Si la gestion post-accidentelle s’apparente à une gestion post-guerre c’est que l’accident nucléaire s’apparente à un désastre militaire. Le 17 octobre 1968 au Sénat, le rapporteur de la Commission des lois précise : « Ce domaine des activités humaines étant, à beaucoup d’égards, exceptionnel, il n’est pas surprenant que la législation qui s’y rattache soit elle-même exceptionnelle et, dans une large mesure, dérogatoire au droit commun de la responsabilité. La notion de l’exceptionnel est donnée par la dimension que pourrait atteindre un accident nucléaire, à la vérité un désastre national, voir international » [souligné par moi]. Ce qui est étrange et mériterait une analyse, c’est pourquoi ces responsables élus démocratiquement, acceptent l’électronucléarisation alors qu’ils ont une parfaite conscience du niveau exceptionnel de la possible catastrophe nucléaire. On peut avancer une hypothèse : n’y avait-t-il pas chez eux un désir de catastrophe qui permettrait la mise en place d’un système social abolissant la nécessité de respecter le simulacre de démocratie ? Pour ces dirigeants politiques et technocrates scientistes, la catastrophe nucléaire n’était pas à redouter mais à souhaiter pour mettre en place un système social autoritaire permettant une gestion sociale « rationnelle » ? L’accident nucléaire possible est un véritable désastre pour la santé des populations. Avant Tchernobyl nous avions une certaine conception des conséquences sanitaires d’un drame nucléaire. Mais Tchernobyl nous a montré que notre pessimisme était trop primaire. Les conséquences que l’on observe au Bélarus (ex-Biélorussie) 17 ans après le désastre et qui vont continuer, étaient impensables même par les plus pessimistes dont nous faisions partie.

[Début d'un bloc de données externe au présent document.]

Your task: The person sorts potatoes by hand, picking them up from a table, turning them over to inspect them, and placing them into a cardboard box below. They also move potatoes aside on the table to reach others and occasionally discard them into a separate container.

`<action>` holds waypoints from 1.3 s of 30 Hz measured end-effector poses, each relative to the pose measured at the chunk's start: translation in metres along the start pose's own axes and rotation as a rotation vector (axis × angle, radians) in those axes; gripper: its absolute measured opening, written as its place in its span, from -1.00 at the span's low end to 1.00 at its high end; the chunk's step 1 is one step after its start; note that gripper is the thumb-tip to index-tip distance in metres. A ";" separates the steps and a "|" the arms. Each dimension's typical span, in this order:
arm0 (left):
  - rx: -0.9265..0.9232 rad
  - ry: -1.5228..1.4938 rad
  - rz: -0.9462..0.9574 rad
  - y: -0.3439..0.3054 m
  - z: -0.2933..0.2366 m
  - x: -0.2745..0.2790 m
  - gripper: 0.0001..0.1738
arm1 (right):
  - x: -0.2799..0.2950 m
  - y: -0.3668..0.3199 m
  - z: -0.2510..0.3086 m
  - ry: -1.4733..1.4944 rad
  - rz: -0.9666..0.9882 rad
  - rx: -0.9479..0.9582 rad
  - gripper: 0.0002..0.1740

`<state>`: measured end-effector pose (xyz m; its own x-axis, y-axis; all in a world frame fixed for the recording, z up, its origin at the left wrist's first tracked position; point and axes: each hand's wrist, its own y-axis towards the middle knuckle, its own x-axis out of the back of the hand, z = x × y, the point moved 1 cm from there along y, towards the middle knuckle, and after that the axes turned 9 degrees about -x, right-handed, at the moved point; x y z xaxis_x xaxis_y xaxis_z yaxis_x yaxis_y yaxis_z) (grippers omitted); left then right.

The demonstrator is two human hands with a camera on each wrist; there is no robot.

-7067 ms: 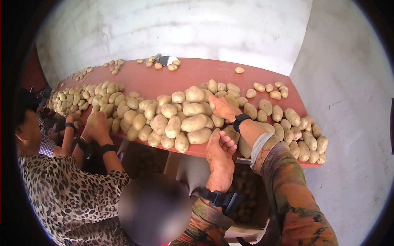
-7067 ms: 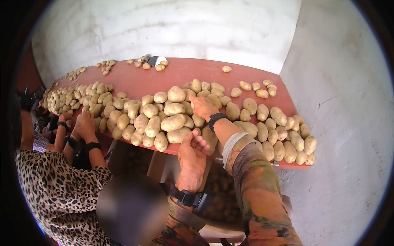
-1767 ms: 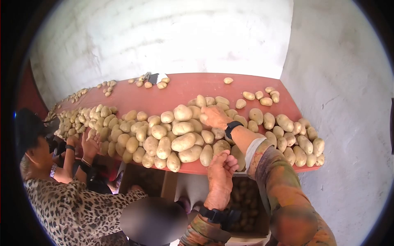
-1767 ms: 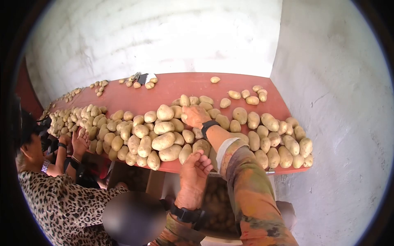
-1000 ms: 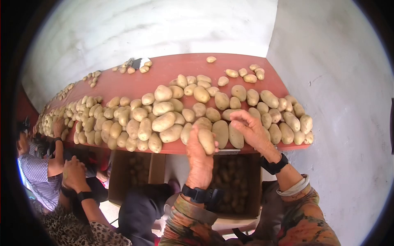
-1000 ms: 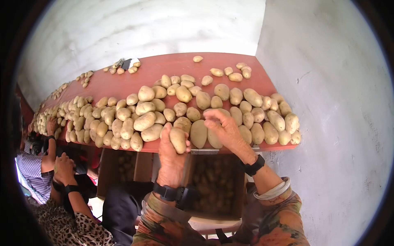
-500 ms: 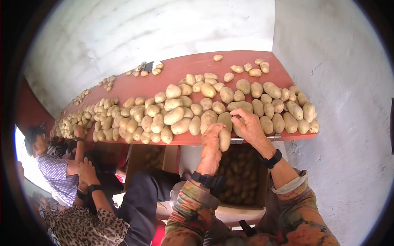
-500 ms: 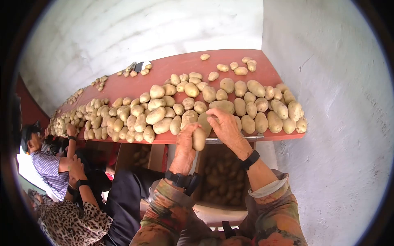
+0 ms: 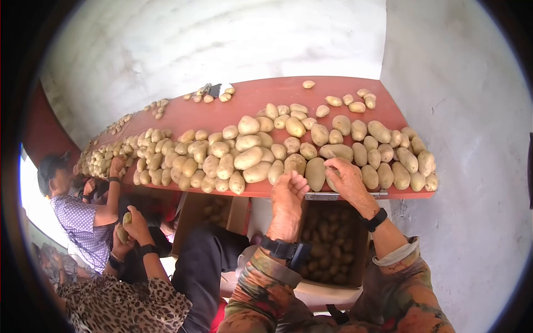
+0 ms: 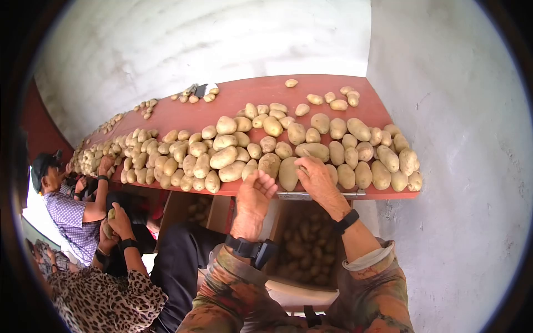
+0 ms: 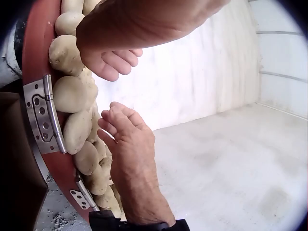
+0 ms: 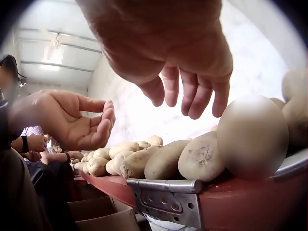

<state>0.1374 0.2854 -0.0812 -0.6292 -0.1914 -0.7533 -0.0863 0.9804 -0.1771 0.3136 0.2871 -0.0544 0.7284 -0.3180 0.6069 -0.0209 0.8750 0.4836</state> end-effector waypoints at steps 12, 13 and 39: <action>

Tchernobyl aurait pu être beaucoup plus dramatique. Le passage du nuage sur Kiev aurait pu s’accompagner d’une pluie intense, cela aurait été désastreux pour son million d’habitants avec des effets de maladies des rayons pour la population. Autrement dit, Tchernobyl, aussi épouvantable qu’il soit, n’est pas ce qu’on peut imaginer de pire. Là encore on peut citer Günther Anders : « La tâche morale la plus importante aujourd’hui consiste à faire comprendre aux hommes qu’ils doivent s’inquiéter et qu’ils doivent ouvertement proclamer leur peur légitime. Mettre en garde contre la panique que nous semons est criminel. La plupart des gens ne sont pas en mesure de faire naître d’eux-mêmes cette peur qu’il est nécessaire d’avoir aujourd’hui. Nous devons par conséquent les aider ». Ce texte écrit en 1977 résume d’une façon claire ce que devrait être l’argumentation antinucléaire essentielle. La peur devant un grand danger est une attitude parfaitement rationnelle. Demander à la population, comme l’a fait dernièrement le référendum populaire suisse, s’il faut ou non limiter la durée de vie des réacteurs nucléaires à 40 ans, ou moins ou plus, revient à accepter l’accident désastreux comme un facteur négligeable. Le désastre nucléaire est exclu de la problématique qui dès lors se résume assez rapidement à des problèmes économiques. Pourquoi réduire la durée de vie des réacteurs s’ils peuvent fonctionner plus longtemps avec un coût de production de l’électricité plus faible : l’attitude des citoyens suisses a été tout à fait rationnelle. Il ne s’agissait pas d’une décision face à un danger énorme et irréversible d’un désastre nucléaire mais d’une appréciation économique. L’accident étant exclu, comment aborder le nucléaire ? Par l’économie. Ce référendum suisse avec la réponse claire des citoyens devrait repositionner l’argumentation antinucléaire.

Roger Belbéoch

Extrait de la lettre d’information Stop Nogent, n° 98, mai-juillet 2003, avec l’aimable autorisation de l’auteur.

[1] Günther Anders, Et si je suis désespéré, que voulez-vous que j’y fasse ?, Ed. ALLIA, Paris 2001.